Where can I find or could you provide the definition of a category using dependent types?

Question

https://en.wikipedia.org/wiki/Dependent_type

I would prefer though Coq code.

Is this the only (quality) option:

https://github.com/HoTT/HoTT/tree/master/theories/Categories ?

But I don't understand HoTT, so would it be too difficult to use that HoTT library, or could I learn a little bit of HoTT and be okay?

One reason why that would be a bad idea is I would have to translate the Coq code into Python 3.x which has a dependent types feature, which I'm going to use for something.

Answer 1

Here you can find a complete definition of category in a dependent type theory.

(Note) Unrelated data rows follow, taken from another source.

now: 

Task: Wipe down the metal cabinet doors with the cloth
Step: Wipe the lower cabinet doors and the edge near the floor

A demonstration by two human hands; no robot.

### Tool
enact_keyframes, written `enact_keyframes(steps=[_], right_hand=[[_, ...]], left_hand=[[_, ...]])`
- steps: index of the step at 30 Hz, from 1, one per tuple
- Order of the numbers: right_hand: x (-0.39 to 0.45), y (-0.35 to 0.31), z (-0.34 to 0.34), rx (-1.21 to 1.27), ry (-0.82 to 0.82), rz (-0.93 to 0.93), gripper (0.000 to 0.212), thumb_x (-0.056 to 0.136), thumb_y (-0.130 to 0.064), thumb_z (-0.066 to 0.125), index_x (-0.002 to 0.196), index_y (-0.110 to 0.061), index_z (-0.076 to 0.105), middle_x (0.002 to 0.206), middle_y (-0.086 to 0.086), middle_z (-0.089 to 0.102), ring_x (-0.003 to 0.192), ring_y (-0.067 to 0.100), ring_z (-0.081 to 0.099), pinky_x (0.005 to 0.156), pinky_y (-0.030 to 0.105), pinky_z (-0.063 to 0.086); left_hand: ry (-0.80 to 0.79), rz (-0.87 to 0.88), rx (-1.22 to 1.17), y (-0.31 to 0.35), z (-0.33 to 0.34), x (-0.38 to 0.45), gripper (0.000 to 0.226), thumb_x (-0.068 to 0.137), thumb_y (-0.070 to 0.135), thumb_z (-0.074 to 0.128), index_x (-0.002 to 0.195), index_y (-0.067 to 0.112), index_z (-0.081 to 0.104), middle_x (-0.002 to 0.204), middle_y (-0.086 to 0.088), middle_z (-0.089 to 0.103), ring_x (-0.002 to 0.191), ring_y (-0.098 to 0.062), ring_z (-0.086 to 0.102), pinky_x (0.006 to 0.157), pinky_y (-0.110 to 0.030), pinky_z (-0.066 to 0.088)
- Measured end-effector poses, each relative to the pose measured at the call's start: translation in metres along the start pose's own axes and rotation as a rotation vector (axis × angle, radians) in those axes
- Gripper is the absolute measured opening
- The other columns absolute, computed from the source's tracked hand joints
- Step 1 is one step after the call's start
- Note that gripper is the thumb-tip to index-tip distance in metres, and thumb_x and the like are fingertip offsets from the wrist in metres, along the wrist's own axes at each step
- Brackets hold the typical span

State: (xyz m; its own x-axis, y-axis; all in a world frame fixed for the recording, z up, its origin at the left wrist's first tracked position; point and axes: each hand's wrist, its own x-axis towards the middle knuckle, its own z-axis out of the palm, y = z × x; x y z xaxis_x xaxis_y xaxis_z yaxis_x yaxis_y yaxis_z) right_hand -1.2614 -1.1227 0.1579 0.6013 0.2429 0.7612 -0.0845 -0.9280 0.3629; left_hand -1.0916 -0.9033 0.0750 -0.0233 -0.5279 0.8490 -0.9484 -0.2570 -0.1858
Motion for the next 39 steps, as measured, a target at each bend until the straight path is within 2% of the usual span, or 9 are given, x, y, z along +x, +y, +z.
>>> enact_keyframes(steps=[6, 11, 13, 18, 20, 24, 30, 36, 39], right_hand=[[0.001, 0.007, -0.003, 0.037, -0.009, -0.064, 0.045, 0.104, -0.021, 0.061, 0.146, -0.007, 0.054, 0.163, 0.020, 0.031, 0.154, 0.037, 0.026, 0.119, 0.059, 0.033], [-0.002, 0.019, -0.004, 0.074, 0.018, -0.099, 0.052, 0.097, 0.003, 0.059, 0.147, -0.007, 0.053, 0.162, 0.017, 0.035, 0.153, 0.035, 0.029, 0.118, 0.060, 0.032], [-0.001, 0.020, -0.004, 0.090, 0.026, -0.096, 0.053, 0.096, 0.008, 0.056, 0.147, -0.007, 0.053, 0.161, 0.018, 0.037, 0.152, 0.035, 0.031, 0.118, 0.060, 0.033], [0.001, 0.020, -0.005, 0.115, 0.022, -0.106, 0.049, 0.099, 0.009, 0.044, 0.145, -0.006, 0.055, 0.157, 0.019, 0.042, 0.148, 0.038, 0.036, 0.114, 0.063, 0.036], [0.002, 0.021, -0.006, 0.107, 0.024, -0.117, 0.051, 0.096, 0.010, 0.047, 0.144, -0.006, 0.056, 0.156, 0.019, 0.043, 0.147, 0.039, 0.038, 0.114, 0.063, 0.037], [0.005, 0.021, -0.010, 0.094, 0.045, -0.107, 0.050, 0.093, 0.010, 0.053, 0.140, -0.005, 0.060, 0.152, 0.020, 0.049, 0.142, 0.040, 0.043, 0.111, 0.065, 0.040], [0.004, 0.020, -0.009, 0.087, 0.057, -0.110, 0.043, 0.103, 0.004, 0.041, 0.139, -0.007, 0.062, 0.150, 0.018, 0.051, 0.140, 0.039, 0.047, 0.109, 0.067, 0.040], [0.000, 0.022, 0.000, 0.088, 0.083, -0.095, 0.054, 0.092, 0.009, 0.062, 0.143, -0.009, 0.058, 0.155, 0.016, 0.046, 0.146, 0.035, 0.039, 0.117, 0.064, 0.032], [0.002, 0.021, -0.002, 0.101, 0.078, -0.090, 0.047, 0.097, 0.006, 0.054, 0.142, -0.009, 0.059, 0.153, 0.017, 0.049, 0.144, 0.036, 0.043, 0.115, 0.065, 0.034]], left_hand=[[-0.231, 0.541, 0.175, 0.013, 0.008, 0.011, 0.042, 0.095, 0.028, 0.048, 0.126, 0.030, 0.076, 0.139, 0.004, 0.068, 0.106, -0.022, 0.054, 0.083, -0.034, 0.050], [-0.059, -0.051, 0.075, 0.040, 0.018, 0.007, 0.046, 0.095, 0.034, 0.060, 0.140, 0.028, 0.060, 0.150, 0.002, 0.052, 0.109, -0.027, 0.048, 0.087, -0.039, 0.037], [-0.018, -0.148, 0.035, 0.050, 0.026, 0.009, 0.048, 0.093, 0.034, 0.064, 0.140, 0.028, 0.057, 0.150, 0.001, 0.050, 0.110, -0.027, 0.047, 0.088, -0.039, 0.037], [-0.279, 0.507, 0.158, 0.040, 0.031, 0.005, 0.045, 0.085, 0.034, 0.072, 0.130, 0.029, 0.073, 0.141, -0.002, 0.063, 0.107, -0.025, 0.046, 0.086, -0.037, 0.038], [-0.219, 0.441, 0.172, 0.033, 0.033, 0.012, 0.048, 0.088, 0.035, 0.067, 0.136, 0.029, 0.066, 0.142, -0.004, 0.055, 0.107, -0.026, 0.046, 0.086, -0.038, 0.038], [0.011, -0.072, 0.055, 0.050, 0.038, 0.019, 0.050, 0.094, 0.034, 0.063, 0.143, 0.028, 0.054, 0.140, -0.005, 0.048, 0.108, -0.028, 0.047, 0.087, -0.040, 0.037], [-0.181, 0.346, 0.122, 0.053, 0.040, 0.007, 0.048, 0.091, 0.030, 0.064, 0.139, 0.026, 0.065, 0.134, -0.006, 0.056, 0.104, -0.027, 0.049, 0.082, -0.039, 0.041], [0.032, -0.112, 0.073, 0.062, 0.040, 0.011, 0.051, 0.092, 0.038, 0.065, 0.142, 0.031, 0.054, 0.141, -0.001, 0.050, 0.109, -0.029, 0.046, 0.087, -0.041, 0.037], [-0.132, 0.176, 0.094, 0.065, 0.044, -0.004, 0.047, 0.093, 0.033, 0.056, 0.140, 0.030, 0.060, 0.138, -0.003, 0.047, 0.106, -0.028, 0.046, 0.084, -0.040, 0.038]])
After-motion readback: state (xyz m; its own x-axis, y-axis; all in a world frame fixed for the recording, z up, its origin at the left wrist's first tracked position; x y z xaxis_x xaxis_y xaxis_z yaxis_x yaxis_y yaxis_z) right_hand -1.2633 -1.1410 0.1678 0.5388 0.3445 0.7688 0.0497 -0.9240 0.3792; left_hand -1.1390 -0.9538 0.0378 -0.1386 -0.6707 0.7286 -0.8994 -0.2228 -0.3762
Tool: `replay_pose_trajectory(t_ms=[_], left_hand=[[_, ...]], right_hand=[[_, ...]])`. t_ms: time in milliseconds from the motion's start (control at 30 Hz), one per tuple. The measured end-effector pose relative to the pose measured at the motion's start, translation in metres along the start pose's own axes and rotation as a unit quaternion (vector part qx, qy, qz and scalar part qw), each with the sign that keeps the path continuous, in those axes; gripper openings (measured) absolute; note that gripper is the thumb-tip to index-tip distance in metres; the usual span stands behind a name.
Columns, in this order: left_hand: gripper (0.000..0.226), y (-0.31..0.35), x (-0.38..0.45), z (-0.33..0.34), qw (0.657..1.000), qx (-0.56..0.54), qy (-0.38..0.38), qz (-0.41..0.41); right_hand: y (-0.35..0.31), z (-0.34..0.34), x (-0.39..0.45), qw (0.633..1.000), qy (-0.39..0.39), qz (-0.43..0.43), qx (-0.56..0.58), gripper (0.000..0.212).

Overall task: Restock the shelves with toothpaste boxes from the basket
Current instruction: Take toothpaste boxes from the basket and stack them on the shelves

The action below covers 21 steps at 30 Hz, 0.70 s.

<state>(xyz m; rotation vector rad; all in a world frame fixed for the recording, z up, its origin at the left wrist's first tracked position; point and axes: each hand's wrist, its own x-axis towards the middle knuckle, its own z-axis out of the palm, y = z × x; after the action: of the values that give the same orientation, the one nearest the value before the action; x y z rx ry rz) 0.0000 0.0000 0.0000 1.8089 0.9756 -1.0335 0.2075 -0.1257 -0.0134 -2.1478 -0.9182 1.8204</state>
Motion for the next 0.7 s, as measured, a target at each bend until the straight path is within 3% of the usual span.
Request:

In summary it is an element of a $\Sigma$-type, or a record if you prefer, made of:

• a type $Obj$ whose elements are the objects
• a dependent type $\hom \colon Obj \times Obj \to \mathbf{Type}$
• a dependent function $\circ \colon \prod_{x,y,z \colon Obj} \hom(y,z) \times \hom(x,y) \to \hom(x,z)$ (in the uncurried version)
• a dependent function $1 \colon \prod_{x \colon Obj} \hom(x,x)$
• a proof $ass \colon \prod_{x,y,z,w} \prod_{f \colon \hom(x,y),g\colon \hom(y,z),h\colon \hom(z,w)} h \circ (g \circ f) = (h \circ g) \circ f$
• proofs for the left and right unit $left-unit \colon \prod_{x,y}\prod_{f\colon\hom(x,y)} f \circ 1_x = f$ and $right-unit \colon \prod_{x,y}\prod_{f\colon\hom(x,y)} 1_y \circ f= f$.

This can be easily implemented in any programming language/proof assistant with dependent types with an equality type (not necessarily HoTT).

Hope this helps.